The broader sectoral data shows some improvement in ventures like manufacturing, which saw profit after tax relative to capital employed rise to double-digit territory of 13.74 per cent in September. Non-financial services also showed an improvement. Electricity dipped. Mining as well as construction and realty also saw a decline (chart 2).
Higher-return ratios can have implications for foreign-portfolio investment.
Foreign investors often look to invest in countries where companies are able to generate higher returns relative to equity capital invested by shareholders.
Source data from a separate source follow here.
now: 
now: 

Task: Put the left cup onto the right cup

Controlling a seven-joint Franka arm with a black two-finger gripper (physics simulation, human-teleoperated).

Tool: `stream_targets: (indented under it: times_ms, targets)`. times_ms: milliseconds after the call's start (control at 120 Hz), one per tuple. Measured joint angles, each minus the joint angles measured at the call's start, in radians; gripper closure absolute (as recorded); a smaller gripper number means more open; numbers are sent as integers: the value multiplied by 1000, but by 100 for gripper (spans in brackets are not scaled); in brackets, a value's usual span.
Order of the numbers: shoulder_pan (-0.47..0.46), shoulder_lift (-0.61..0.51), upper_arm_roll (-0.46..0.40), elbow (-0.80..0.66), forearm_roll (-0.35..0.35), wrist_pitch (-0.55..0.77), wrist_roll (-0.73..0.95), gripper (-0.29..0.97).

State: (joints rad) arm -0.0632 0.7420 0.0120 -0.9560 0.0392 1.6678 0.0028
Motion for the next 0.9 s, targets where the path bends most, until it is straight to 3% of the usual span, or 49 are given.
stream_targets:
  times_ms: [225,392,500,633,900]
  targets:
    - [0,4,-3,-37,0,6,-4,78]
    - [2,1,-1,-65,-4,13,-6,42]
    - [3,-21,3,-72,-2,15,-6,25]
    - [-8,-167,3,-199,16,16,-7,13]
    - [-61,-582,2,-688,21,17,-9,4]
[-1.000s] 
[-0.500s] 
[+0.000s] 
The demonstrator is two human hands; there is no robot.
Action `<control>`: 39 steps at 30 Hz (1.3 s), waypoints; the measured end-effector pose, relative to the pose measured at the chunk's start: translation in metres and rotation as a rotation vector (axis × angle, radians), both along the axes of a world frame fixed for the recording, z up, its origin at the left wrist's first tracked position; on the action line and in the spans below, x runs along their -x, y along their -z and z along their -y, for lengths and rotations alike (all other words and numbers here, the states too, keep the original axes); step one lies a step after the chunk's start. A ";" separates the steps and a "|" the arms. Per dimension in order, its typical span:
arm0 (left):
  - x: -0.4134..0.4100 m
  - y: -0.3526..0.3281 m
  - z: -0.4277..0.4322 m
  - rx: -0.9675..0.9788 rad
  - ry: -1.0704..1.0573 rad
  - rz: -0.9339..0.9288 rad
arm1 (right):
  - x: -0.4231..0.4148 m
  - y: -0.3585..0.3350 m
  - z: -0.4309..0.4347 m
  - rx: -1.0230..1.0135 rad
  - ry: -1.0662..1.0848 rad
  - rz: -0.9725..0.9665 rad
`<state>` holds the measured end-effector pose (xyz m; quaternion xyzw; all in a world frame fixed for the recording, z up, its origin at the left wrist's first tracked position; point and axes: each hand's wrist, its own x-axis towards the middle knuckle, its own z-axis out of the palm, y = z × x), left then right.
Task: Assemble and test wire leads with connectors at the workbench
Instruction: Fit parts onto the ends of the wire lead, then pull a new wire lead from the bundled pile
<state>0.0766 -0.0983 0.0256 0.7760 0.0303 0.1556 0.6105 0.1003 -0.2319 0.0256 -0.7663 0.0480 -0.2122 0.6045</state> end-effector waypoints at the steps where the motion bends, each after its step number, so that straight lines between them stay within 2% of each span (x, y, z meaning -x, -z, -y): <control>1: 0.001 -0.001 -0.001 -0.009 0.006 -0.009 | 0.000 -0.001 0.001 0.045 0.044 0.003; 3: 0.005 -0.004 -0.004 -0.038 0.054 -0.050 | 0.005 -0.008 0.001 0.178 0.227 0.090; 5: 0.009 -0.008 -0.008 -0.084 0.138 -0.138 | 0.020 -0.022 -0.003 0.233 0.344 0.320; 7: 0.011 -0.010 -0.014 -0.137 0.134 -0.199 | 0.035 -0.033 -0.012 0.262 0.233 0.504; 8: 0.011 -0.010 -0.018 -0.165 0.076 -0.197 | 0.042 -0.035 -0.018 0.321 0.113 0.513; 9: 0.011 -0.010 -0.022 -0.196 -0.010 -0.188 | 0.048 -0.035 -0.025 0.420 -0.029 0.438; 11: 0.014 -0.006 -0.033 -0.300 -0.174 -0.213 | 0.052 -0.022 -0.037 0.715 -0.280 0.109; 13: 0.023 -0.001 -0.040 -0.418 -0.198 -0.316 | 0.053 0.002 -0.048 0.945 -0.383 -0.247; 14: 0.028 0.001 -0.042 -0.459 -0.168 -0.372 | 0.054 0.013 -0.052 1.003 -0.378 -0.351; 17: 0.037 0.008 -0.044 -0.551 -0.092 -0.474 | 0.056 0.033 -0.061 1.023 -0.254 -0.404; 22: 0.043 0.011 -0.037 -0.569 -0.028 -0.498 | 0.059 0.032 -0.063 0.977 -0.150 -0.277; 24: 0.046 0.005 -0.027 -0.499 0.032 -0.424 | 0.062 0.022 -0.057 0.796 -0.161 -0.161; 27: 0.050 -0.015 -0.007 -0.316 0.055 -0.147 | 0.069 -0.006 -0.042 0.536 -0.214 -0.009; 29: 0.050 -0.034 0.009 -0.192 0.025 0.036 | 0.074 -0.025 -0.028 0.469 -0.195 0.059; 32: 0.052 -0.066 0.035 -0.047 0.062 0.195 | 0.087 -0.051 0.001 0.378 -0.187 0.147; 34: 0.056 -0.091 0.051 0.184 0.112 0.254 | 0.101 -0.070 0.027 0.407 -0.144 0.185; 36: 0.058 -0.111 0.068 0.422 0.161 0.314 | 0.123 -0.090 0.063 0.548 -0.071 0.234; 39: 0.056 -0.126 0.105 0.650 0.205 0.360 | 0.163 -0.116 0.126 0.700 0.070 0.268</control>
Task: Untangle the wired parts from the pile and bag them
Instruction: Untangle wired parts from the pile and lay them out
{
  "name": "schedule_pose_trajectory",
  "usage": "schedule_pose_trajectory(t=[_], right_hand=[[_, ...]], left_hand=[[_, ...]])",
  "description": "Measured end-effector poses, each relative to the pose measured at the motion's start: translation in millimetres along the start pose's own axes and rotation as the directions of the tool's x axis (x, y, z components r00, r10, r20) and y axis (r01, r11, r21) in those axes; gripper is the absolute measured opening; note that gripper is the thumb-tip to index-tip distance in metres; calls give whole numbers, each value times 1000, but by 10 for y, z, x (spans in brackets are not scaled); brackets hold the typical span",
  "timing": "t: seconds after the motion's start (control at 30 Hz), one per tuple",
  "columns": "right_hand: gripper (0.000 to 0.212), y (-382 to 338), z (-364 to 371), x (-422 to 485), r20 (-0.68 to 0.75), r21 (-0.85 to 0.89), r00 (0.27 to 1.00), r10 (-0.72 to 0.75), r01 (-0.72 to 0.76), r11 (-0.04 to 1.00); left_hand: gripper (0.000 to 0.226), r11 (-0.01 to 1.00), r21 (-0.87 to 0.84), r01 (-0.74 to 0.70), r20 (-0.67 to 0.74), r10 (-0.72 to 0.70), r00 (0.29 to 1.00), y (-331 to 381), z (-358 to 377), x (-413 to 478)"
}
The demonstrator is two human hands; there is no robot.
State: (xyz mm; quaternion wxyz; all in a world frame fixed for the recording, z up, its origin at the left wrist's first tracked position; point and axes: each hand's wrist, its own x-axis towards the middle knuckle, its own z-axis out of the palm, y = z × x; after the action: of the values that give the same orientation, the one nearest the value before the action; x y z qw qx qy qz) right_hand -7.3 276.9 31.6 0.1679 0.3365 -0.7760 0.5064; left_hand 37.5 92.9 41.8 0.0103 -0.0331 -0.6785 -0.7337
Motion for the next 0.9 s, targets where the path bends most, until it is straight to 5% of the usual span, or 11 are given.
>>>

This return on equity (RoE) is higher in India than in many other emerging markets (EMs), noted an October 2025 Motilal Oswal Financial Services India Strategy report authored by research analysts including Deven Mistry, Gautam Duggad, Aanshul Agarawal, and Abhishek Saraf.
“While geopolitical risks remain a key concern in the near term, India’s improving corporate earnings outlook, sustained domestic inflows, superior RoEs among EM peers (at over 15 per cent), and the historically underweight positioning of foreign investors (since 2009) suggest a higher likelihood of upside from current levels,” it said.
Foreign portfolio investors (FPIs) have been net sellers by ₹ 45,054.65 crore in 2025-26 (FY26), after having sold over ₹1.2 trillion in FY25.
“Moreover, India’s rising dominance within EM is expected to continue, supported by its diversified investment opportunities and deepening market, making it increasingly difficult for global investors to ignore for long,” added the Motilal Oswal report.